One of the major gaming websites needs to actually spend more than 30 seconds devising a rating system... design a rubric of some kind to actually fucking rate things. I think part of the problem is the reviewers are not knowledgeable enough to rate games. Critics of Movies/Art/Music, many times, have a background in the history and development of those mediums. Game critics are just "Durr I liek teh gamez... can I write about teh gamez?" Their reviews are devoid of critiques about the medium besides things like "It is short" "It is Fun" "It looks gud".
Let's quote some segments of the joystiq review...
Just an experience, with a six-hour (or so) campaign, a deep and compelling multiplayer match system, and a set of co-op missions paired with a survival mode.
Unfortunately, Modern Warfare 3's story still doesn't hold much water
Still, the unbelievable amount of resources that went into the game can't help but give rise to an important question: Could Modern Warfare 3 have been even better?
4/5
The whole article reads like a laundry list "You can shoot people this way, you can shoot people that way, it has these maps..." I wrote the cacowards stuff for years... and I'm a terrible writer... but I'm not getting paid for this shit.
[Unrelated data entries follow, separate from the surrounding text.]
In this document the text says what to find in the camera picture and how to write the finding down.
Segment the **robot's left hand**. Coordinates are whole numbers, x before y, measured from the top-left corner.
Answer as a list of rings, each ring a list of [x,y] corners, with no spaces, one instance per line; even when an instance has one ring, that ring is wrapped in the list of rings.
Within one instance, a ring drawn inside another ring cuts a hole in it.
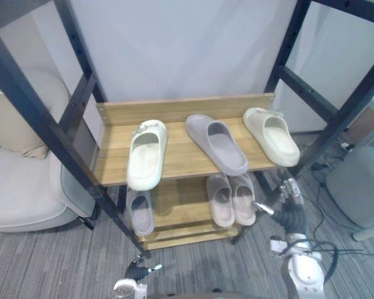
[[[156,264],[151,267],[144,267],[142,263],[144,262],[144,257],[139,254],[135,260],[133,260],[125,271],[124,278],[133,279],[136,281],[143,280],[149,274],[159,271],[162,269],[162,264]]]

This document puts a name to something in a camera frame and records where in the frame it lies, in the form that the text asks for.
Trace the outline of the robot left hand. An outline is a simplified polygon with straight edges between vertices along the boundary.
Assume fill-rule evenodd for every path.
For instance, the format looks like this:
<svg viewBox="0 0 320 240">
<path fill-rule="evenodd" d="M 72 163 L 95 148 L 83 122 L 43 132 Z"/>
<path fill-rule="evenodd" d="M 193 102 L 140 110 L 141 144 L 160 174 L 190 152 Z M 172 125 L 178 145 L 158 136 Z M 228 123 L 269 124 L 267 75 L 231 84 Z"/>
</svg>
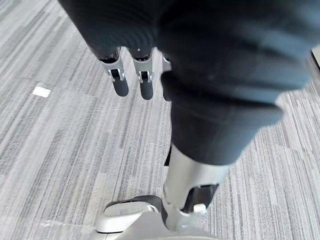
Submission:
<svg viewBox="0 0 320 240">
<path fill-rule="evenodd" d="M 166 226 L 188 225 L 262 127 L 277 123 L 283 92 L 303 88 L 320 42 L 317 0 L 62 0 L 93 54 L 156 47 L 171 101 L 162 199 Z"/>
</svg>

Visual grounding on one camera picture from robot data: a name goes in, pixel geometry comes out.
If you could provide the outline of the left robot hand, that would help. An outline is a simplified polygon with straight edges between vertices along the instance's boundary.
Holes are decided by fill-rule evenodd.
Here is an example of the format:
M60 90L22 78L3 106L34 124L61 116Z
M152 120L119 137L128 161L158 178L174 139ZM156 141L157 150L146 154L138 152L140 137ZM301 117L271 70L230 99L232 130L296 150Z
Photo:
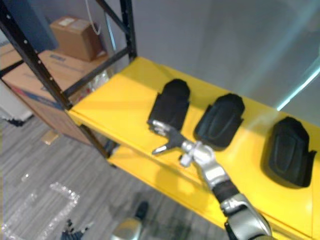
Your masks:
M90 222L86 224L80 230L75 231L73 227L73 222L69 218L66 220L65 225L63 227L60 239L61 240L81 240L85 233L93 226L94 222Z

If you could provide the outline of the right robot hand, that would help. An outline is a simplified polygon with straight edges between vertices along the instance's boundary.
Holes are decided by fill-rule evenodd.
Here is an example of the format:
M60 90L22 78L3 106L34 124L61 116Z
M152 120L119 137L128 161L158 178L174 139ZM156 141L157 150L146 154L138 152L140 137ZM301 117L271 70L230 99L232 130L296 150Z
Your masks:
M154 149L151 152L152 155L158 155L173 148L180 148L186 141L186 138L173 126L156 119L149 119L147 123L152 132L168 139L166 144Z

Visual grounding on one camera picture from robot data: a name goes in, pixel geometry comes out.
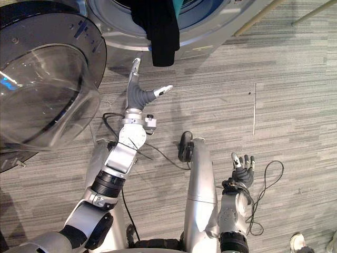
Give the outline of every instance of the black cloth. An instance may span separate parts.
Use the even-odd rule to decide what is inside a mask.
[[[151,41],[153,66],[173,65],[174,52],[180,46],[172,0],[132,0],[131,16]]]

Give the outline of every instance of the sneaker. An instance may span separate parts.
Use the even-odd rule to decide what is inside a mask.
[[[337,231],[335,232],[332,240],[326,247],[326,253],[334,253],[334,252],[337,252]]]
[[[296,233],[290,238],[291,253],[297,253],[300,249],[305,247],[304,236],[301,233]]]

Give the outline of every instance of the wooden stick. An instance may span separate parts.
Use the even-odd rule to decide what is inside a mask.
[[[235,37],[240,36],[242,33],[244,33],[246,30],[248,30],[253,24],[260,21],[266,14],[271,12],[273,9],[278,7],[280,4],[282,4],[285,0],[274,0],[272,1],[266,8],[264,8],[262,11],[260,11],[255,17],[253,17],[251,20],[249,20],[247,23],[245,23],[236,33],[234,33]]]
[[[331,5],[337,3],[337,0],[330,0],[328,2],[326,2],[325,4],[321,5],[320,7],[318,7],[317,9],[314,9],[312,12],[309,12],[308,14],[306,14],[305,16],[301,17],[299,20],[296,20],[295,22],[291,23],[293,26],[298,25],[300,23],[302,23],[303,21],[307,20],[308,18],[316,15],[317,13],[325,10],[326,8],[329,8]]]

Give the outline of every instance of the wire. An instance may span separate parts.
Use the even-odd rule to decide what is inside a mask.
[[[153,149],[155,149],[156,151],[158,151],[167,161],[169,161],[171,164],[173,164],[174,166],[176,166],[177,168],[179,169],[182,169],[182,170],[190,170],[190,166],[189,164],[187,164],[188,168],[184,168],[184,167],[180,167],[179,165],[177,165],[176,163],[174,163],[170,158],[168,158],[162,151],[160,151],[158,148],[156,148],[155,146],[151,145],[151,144],[148,144],[148,143],[144,143],[144,145],[147,145]]]
[[[282,166],[281,174],[280,174],[280,176],[272,184],[270,184],[269,186],[267,186],[267,180],[266,180],[266,178],[267,178],[267,169],[268,169],[269,165],[271,165],[272,163],[275,163],[275,162],[278,162]],[[257,211],[257,207],[259,206],[259,203],[260,203],[261,199],[265,195],[266,190],[269,189],[270,187],[272,187],[274,184],[276,184],[282,178],[283,172],[284,172],[284,165],[283,165],[283,163],[281,161],[278,161],[278,160],[271,161],[265,167],[265,169],[264,169],[263,190],[259,193],[256,201],[254,201],[251,198],[251,200],[252,200],[252,214],[248,217],[248,219],[246,219],[246,222],[249,223],[249,228],[248,228],[247,235],[249,233],[251,233],[251,235],[253,235],[253,236],[260,236],[260,235],[263,234],[264,228],[263,228],[263,226],[260,223],[254,221],[254,218],[255,218],[254,216],[255,216],[255,213]],[[259,233],[253,233],[252,232],[252,227],[253,227],[254,224],[257,224],[257,225],[260,226],[261,231]]]
[[[108,118],[115,117],[115,116],[121,116],[121,117],[122,117],[123,115],[120,114],[120,113],[107,112],[107,113],[104,113],[104,114],[102,115],[102,119],[103,119],[103,122],[104,122],[105,126],[106,126],[106,127],[113,133],[113,135],[116,137],[117,142],[120,143],[120,144],[122,144],[122,145],[124,145],[124,146],[126,146],[126,147],[128,147],[128,148],[130,148],[130,149],[136,150],[137,153],[143,155],[144,157],[146,157],[146,158],[148,158],[148,159],[150,159],[150,160],[153,160],[152,158],[148,157],[147,155],[141,153],[141,152],[138,150],[137,146],[134,144],[134,142],[133,142],[130,138],[129,138],[129,139],[130,139],[131,143],[133,144],[133,146],[136,147],[136,149],[135,149],[135,148],[132,148],[132,147],[130,147],[130,146],[128,146],[128,145],[125,145],[125,144],[123,144],[123,143],[121,143],[121,142],[119,142],[117,133],[116,133],[115,130],[109,125],[109,123],[108,123],[108,121],[107,121]],[[182,169],[182,170],[190,170],[190,169],[191,169],[189,163],[187,163],[187,167],[188,167],[188,168],[180,167],[180,166],[178,166],[176,163],[174,163],[171,159],[169,159],[169,158],[168,158],[162,151],[160,151],[160,150],[159,150],[158,148],[156,148],[155,146],[153,146],[153,145],[151,145],[151,144],[148,144],[148,143],[145,143],[145,145],[147,145],[147,146],[149,146],[149,147],[155,149],[156,151],[158,151],[158,152],[159,152],[159,153],[160,153],[160,154],[161,154],[167,161],[169,161],[171,164],[173,164],[173,165],[176,166],[177,168]],[[138,234],[136,225],[135,225],[135,223],[134,223],[134,221],[133,221],[133,219],[132,219],[132,216],[131,216],[131,214],[130,214],[128,208],[127,208],[127,205],[126,205],[126,201],[125,201],[125,198],[124,198],[124,191],[123,191],[123,188],[122,188],[122,198],[123,198],[123,202],[124,202],[125,209],[126,209],[127,214],[128,214],[128,216],[129,216],[129,218],[130,218],[130,221],[131,221],[131,223],[132,223],[132,226],[133,226],[134,229],[135,229],[135,233],[136,233],[136,235],[137,235],[137,239],[138,239],[138,241],[140,241],[140,237],[139,237],[139,234]]]
[[[141,239],[140,239],[140,237],[139,237],[139,234],[138,234],[136,225],[135,225],[135,223],[133,222],[133,219],[132,219],[132,217],[131,217],[131,214],[130,214],[130,212],[129,212],[128,208],[127,208],[127,205],[126,205],[126,201],[125,201],[125,197],[124,197],[124,191],[123,191],[123,188],[122,188],[122,198],[123,198],[123,202],[124,202],[124,206],[125,206],[125,209],[126,209],[126,211],[127,211],[127,214],[128,214],[128,216],[129,216],[129,218],[130,218],[130,220],[131,220],[131,223],[132,223],[132,225],[133,225],[133,228],[135,229],[135,233],[136,233],[136,235],[137,235],[137,239],[138,239],[138,241],[140,241]]]
[[[115,117],[115,116],[123,116],[122,114],[120,113],[114,113],[114,112],[107,112],[107,113],[104,113],[103,116],[102,116],[102,119],[103,119],[103,122],[105,124],[105,126],[114,134],[114,136],[116,137],[116,139],[118,140],[118,135],[117,133],[115,132],[115,130],[113,130],[113,128],[109,125],[109,123],[107,122],[107,119],[108,118],[111,118],[111,117]]]

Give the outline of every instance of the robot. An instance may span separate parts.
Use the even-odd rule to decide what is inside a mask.
[[[180,240],[154,239],[127,243],[118,197],[131,173],[138,150],[147,134],[156,129],[156,119],[143,115],[144,107],[172,89],[165,86],[143,91],[139,86],[136,58],[127,87],[126,110],[118,142],[102,142],[93,154],[88,170],[87,188],[75,206],[64,228],[44,233],[7,253],[77,253],[90,252],[221,252],[248,253],[247,209],[252,203],[248,188],[253,183],[255,159],[244,161],[232,153],[233,172],[222,182],[221,208],[218,212],[214,174],[205,140],[184,132],[178,157],[191,163],[191,176],[186,202],[184,231]]]
These people do... and they are no better than myself or any other newstuff reviewer!
My argument might be boiled down to this... Gaming journalists need to either know more about their subject matter (not just "I play games and like them"), or they need to develop a rubric like the one I wrote about here. Pick 5 categories and score them 1-5. and when awarding '5's, that doesn't mean "it's good" it means, "beyond what is expected/98%tile". Yes... this means that... there might only be 1 or 2 games a YEAR that score a 5 in a category. When teaching, I often only give 1-2 highest grades, and much more 3s.
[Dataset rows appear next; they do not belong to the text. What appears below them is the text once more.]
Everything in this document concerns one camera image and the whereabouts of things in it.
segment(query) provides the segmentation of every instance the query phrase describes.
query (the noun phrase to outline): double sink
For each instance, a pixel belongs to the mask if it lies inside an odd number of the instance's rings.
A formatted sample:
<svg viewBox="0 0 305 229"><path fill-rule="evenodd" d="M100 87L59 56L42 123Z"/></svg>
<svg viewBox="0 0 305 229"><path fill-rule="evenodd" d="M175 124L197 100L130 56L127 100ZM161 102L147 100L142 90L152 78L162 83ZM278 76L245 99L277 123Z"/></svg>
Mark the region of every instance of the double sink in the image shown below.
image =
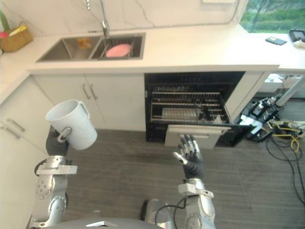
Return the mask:
<svg viewBox="0 0 305 229"><path fill-rule="evenodd" d="M142 59L145 33L61 38L37 62L84 61L84 60L135 60ZM106 57L112 47L129 44L130 52L124 57Z"/></svg>

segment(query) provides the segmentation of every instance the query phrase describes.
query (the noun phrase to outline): white wall
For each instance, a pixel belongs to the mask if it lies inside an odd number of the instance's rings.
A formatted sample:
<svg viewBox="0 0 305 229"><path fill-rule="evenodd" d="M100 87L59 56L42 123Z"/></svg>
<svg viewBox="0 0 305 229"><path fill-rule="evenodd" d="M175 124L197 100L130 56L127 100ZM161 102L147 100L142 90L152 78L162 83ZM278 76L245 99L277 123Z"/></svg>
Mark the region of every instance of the white wall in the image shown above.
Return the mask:
<svg viewBox="0 0 305 229"><path fill-rule="evenodd" d="M239 21L247 0L207 4L202 0L104 0L111 30L228 23L239 3ZM100 31L100 0L2 0L1 9L11 27L25 21L34 36Z"/></svg>

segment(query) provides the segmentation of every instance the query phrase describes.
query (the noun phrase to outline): open dishwasher
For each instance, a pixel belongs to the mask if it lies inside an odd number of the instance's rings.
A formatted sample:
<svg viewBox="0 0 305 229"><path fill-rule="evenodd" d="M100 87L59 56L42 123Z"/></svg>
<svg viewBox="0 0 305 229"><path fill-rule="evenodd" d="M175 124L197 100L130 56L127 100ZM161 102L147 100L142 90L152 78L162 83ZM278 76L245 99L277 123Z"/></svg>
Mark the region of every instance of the open dishwasher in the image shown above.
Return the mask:
<svg viewBox="0 0 305 229"><path fill-rule="evenodd" d="M146 140L177 146L192 134L203 148L236 145L253 128L233 124L225 107L243 74L145 74Z"/></svg>

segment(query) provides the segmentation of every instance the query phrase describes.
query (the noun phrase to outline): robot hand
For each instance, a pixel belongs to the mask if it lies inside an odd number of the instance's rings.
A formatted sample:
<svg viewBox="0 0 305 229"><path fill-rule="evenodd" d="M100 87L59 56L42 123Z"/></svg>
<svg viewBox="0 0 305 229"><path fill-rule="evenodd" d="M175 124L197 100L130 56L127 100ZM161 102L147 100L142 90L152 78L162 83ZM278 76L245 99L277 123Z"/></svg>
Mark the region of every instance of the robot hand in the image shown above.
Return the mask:
<svg viewBox="0 0 305 229"><path fill-rule="evenodd" d="M203 179L204 166L199 146L192 135L181 135L182 145L178 145L180 153L173 152L183 165L186 179Z"/></svg>
<svg viewBox="0 0 305 229"><path fill-rule="evenodd" d="M46 149L49 156L66 156L69 143L66 141L67 136L71 133L71 128L65 128L58 133L53 126L50 126L49 135L46 141Z"/></svg>

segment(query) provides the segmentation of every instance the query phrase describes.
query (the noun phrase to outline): white mug
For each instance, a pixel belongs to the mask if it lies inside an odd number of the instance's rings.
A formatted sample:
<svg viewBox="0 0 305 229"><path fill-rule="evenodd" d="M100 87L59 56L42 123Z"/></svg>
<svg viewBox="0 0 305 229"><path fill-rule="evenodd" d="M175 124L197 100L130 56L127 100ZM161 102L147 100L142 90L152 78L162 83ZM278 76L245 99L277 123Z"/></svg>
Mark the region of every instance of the white mug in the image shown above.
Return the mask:
<svg viewBox="0 0 305 229"><path fill-rule="evenodd" d="M59 133L66 127L72 129L67 140L76 150L88 148L97 138L97 133L89 118L90 115L85 104L75 99L56 105L46 115L46 120Z"/></svg>

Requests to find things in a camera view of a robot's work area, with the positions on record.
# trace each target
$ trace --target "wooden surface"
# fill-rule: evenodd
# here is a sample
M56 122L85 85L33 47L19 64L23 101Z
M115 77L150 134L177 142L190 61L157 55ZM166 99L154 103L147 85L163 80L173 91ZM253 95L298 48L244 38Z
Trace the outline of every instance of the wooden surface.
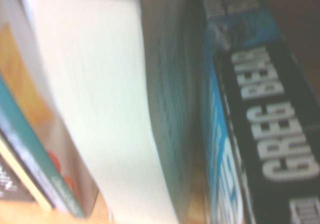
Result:
M308 79L320 97L320 0L266 0ZM188 224L205 224L202 170L198 168ZM98 196L91 217L77 220L57 211L43 212L37 204L0 202L0 224L107 224L108 210Z

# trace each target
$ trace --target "paperback book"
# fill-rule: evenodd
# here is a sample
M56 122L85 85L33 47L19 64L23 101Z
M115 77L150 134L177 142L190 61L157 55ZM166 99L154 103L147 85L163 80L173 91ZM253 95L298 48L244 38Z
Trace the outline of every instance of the paperback book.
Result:
M34 198L0 156L0 199L8 201L34 202Z
M30 165L28 168L33 169L31 173L57 209L71 212L76 217L85 217L92 211L98 189L55 110L43 81L44 76L35 68L41 60L21 1L0 2L1 79L10 90L32 132L35 132L37 143L44 148L46 162L49 166L54 165L56 173L45 178L46 170L43 167L37 166L34 160L21 159L28 162L25 163L26 166ZM41 169L42 177L37 171Z
M214 38L207 12L202 126L208 223L318 223L320 103L263 1L251 0L250 7L232 17L223 9L226 33L244 37L248 26L232 30L232 20L264 12L269 35L258 35L266 26L256 23L250 42L229 45Z

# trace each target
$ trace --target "blue book cover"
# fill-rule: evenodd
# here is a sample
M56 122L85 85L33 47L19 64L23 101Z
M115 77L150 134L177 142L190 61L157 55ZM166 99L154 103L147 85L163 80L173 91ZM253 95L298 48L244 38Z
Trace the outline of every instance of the blue book cover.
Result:
M76 217L85 214L0 78L0 129L48 197L61 199Z
Let's extend this post... let's make a rubric here...
* Graphics (compared to other games when it was released)
* Concept (Was it a novel idea when it was released)
* "Fun-ness" (How fun is this game to play)
* Story/Narrative (Does it engage the player and make you want to know what happens next?)
* Presentation (How "complete" does it feel, does everything feel cohesive?)
I think those are 5 very important areas of a game (some might want music/sounds... but I wrapped those with presentation). Now... let's rate MW3... (3,2,4,2,4=15/25) so 15/25... a decent score to apply to something. The game is fun, the presentation is solid... but those are the only things it has as a standout. If I gave a student that score, that would mean they are doing well, meeting the standards set by the state, but they wouldn't be gifted. Some might argue the presentation is a 5, fun is a 5... fine, whatever, so it's 17/25 still average. You could apply this rubric now to ANY game and get a much more accurate comparison of games across genres.